Irritiert über das Verfassungsverständnis

von Redaktion

Zum Leserbrief von Bärbl Thum „Keiner hat sich die Pandemie ausgesucht“, erschienen im Lokalteil:

Da ich Bärbl schon längere Zeit kenne, war ich über das in ihrem Beitrag zum Ausdruck gebrachte Verfassungsverständnis schon etwas irritiert. Ich hoffe nicht, dass hier das Recht auf freie Meinungsäußerung infrage gestellt werden soll. Dieses Grundrecht, wie im Übrigen alle anderen, gilt natürlich auch in Zeiten einer Pandemie, zumal die staatlichen Maßnahmen nicht unumstritten sind.
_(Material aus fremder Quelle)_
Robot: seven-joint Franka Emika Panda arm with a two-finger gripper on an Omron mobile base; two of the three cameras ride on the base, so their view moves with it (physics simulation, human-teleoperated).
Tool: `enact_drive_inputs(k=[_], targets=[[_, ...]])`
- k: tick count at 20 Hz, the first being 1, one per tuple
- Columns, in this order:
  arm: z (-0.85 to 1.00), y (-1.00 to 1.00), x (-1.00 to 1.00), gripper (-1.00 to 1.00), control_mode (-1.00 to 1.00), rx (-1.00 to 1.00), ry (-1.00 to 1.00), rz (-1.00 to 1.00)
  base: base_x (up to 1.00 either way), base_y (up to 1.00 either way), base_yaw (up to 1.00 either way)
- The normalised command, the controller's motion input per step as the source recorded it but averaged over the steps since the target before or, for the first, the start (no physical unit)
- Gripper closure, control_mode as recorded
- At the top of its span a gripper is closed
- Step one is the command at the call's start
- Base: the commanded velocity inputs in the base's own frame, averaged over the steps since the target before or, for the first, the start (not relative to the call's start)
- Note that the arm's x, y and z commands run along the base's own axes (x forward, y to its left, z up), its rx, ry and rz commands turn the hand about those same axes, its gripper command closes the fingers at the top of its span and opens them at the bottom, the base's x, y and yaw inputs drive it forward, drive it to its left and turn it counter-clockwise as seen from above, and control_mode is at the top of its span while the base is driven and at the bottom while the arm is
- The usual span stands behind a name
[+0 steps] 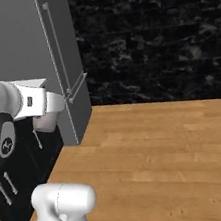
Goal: Gather all objects into one cabinet and sort the glasses and bowls to opposite sides.
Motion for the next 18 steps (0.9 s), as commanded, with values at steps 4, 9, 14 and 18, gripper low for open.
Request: enact_drive_inputs(k=[4,9,14,18], targets=[[0.0,0.0,0.0,1.0,1.0,0.0,0.0,0.0,1.0,-0.37,0.0],[0.0,0.0,0.0,1.0,1.0,0.0,0.0,0.0,1.0,-0.48,0.0],[0.0,0.0,0.0,1.0,1.0,0.0,0.0,0.0,1.0,-0.48,0.0],[0.0,0.0,0.0,1.0,1.0,0.0,0.0,0.0,1.0,-0.45,0.0]])
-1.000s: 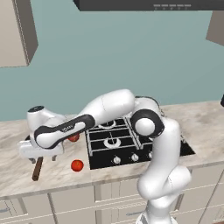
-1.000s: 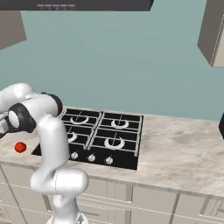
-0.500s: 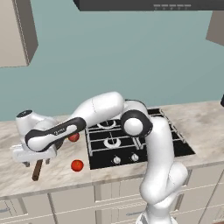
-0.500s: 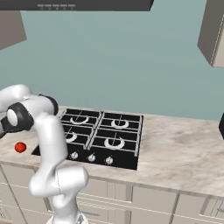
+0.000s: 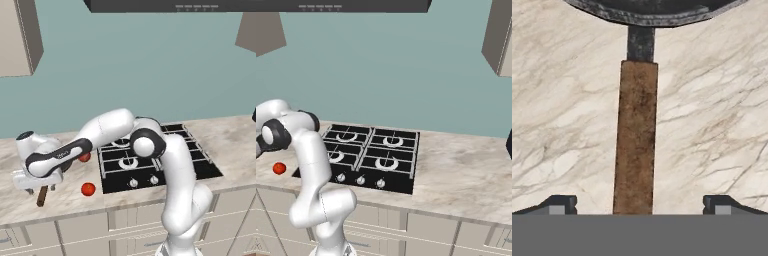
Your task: Place the pan on the front right burner on the stove. Then place the tomato and the onion in the pan and turn on the front right burner.
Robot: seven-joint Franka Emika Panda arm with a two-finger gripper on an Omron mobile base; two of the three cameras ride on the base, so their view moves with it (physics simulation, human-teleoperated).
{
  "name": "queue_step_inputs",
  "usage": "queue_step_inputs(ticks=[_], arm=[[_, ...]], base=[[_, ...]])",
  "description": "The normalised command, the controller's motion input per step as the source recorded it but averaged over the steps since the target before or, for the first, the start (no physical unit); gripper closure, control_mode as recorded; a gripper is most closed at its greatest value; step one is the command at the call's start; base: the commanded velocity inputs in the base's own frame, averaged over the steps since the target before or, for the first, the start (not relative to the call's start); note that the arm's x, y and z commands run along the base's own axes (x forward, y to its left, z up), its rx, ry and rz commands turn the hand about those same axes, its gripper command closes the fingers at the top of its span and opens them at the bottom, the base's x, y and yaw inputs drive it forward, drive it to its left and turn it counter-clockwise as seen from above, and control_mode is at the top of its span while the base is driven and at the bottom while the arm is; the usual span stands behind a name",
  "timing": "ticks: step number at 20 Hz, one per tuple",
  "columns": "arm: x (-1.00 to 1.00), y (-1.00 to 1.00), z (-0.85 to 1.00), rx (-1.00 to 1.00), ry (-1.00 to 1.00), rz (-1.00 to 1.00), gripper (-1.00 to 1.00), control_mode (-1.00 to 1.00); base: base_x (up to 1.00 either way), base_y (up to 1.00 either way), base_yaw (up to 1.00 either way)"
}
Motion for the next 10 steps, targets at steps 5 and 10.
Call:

In einer Demokratie ist es unabdingbar, staatliches Handeln zu hinterfragen. Auch einem Oberbürgermeister muss es erlaubt sein, auf die schwierige Situation hinzuweisen. Außerdem gerät das Abstellen auf die Inzidenz als alleinigen Parameter zunehmend, auch und gerade bei renommierten Wissenschaftlern, in die Kritik. Selbstredend unterstütze auch ich die Einhaltung der AHA-Regeln, aber halt keine, die wissenschaftlich keinen Sinn machen, sondern nur Aktionismus darstellen. Ich möchte die Verfasserin deshalb schon bitten, den „Ball etwas flacher zu halten“.